Use Case 2: Understanding Behavior with Proper Identification
The middleware we set up handles identification automatically, ensuring every event is correctly associated with the user and their organization.
When you capture a custom event from the backend, it's now context-aware:
# In a view, after a user uploads an article
posthog_client.client.capture(
distinct_id=request.user.id,
event='article_listed',
properties={'article_id': new_article.id, 'category': new_article.category.name},
groups={'organization': str(request.tenant.id)}
)
Bonus: Session Replay
Want to see exactly how users interact with your app? Enable session replay in PostHog. Watching real user sessions is one of the fastest ways to find UI bugs and UX friction points—it’s like looking over your user's shoulder.
Best Practices & Lessons Learned
- Think in Groups, Not Just Users: For any SaaS or multi-tenant app, group analytics are more powerful than user analytics. Always identify the company, team or organization the user belongs to.
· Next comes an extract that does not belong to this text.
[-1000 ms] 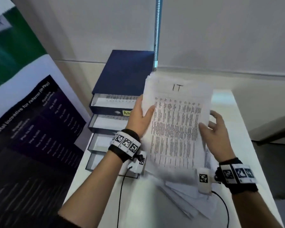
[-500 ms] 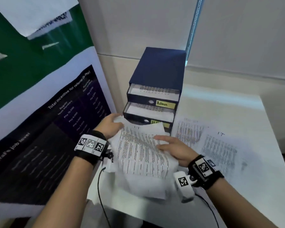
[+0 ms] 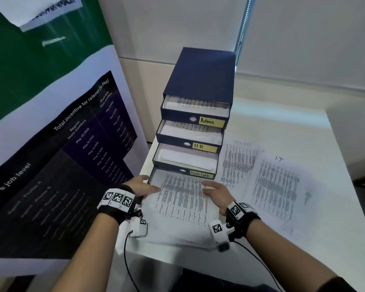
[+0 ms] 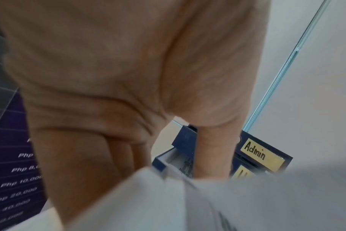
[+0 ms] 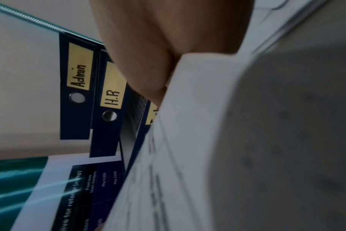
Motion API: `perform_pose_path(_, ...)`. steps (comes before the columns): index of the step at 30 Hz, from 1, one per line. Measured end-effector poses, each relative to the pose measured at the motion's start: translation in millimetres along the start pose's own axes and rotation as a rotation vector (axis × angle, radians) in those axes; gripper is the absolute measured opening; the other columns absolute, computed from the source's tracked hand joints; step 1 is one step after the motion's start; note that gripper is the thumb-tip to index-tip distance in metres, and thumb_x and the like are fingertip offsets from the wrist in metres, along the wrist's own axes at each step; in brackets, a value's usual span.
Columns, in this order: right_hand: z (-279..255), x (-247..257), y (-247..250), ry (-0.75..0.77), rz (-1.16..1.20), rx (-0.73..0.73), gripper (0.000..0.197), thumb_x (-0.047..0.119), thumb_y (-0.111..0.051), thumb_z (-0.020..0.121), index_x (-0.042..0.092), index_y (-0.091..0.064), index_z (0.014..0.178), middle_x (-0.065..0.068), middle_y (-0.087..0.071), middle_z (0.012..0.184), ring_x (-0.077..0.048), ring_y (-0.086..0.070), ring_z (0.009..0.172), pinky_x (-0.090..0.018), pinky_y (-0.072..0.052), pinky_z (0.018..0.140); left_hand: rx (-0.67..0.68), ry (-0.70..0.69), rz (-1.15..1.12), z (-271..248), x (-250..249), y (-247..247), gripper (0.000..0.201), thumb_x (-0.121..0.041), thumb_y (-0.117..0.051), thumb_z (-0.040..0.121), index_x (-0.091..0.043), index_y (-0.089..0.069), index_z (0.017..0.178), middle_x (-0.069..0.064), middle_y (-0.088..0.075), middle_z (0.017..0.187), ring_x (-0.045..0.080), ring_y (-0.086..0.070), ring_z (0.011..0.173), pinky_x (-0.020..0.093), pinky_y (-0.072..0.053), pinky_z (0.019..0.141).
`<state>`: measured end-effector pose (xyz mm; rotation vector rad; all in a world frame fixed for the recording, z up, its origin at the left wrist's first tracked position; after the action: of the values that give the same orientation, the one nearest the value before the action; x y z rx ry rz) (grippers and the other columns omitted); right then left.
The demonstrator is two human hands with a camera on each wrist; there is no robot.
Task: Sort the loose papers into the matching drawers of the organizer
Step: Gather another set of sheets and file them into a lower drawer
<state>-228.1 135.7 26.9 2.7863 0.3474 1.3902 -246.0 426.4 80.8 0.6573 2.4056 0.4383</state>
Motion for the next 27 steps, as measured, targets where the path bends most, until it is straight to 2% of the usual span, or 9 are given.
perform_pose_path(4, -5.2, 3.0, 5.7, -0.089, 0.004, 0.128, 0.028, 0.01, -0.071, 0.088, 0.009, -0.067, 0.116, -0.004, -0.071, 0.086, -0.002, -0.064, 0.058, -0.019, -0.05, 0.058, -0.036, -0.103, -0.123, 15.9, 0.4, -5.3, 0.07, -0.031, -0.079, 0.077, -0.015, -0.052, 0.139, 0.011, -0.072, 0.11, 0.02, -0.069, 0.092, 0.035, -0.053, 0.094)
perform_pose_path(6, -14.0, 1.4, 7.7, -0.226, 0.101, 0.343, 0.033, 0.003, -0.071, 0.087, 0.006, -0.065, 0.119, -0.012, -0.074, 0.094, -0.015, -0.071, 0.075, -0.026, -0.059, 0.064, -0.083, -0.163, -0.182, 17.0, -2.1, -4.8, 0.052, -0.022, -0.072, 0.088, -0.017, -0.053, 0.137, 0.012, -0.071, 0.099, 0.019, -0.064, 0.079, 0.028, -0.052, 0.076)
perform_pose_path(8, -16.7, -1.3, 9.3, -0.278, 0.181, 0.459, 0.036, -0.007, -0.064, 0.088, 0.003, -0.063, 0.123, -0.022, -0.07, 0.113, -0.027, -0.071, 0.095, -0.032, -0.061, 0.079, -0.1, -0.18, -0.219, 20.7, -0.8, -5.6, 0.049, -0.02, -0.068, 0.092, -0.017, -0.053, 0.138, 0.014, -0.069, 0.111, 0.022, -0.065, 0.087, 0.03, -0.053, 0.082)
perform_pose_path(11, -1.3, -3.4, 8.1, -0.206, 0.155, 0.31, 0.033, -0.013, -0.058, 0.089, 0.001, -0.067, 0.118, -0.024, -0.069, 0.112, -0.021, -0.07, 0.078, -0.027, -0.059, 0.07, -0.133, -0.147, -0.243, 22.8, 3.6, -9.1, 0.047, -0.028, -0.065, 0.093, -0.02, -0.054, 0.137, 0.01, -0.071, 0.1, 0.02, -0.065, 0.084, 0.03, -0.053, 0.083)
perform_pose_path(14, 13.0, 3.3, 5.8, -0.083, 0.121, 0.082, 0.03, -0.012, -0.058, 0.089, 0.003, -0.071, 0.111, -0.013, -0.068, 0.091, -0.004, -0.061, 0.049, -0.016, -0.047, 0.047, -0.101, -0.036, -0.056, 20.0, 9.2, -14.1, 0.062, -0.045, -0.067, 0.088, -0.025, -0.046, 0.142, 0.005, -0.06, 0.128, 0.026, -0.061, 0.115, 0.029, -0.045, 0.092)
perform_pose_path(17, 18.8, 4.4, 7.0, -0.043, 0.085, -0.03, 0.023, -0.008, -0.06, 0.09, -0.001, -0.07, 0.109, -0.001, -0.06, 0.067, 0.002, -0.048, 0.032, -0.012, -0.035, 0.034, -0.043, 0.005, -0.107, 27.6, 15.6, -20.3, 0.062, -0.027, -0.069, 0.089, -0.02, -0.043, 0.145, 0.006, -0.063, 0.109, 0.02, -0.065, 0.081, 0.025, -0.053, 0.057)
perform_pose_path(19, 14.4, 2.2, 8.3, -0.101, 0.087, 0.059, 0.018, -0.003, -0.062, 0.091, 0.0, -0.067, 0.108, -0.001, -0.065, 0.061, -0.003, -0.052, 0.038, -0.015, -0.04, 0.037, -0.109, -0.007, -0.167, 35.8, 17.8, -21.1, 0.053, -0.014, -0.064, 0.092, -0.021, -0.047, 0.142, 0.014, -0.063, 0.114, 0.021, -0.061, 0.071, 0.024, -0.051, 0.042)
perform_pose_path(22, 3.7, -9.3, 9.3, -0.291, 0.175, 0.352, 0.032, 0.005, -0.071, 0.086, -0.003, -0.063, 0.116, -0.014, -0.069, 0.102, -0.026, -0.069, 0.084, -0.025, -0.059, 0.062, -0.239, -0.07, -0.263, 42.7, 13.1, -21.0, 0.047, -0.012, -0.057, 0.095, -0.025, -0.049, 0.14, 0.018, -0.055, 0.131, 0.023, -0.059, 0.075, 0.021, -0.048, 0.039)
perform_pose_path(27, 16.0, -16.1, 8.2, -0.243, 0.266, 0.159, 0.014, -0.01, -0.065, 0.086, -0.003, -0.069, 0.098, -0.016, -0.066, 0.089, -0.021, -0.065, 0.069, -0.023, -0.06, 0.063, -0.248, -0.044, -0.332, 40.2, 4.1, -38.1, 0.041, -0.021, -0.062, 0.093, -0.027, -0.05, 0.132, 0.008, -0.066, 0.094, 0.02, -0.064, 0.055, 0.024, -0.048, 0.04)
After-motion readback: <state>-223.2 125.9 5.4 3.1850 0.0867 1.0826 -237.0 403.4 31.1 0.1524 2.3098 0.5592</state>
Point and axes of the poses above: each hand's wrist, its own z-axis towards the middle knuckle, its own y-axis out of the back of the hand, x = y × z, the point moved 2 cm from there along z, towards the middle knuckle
- Centralise Your Logic: Don't sprinkle PostHog calls all over your codebase. Create a central client singleton and use middleware for identification.
- Keep Flags Tidy: Feature flags are powerful but can become technical debt. Regularly review and remove flags for features that are fully rolled out.
Conclusion: The Swiss Army Knife for Django Product Teams
With PostHog, you’re not just tracking clicks—you’re building a feedback loop. Feature flags de-risk your deployments, analytics tell you what’s working, and session replay shows you the "why" behind the numbers. For Django developers looking to build smarter, safer, and more responsive applications, it's an essential tool. You can finally ship, learn and improve—without flying blind.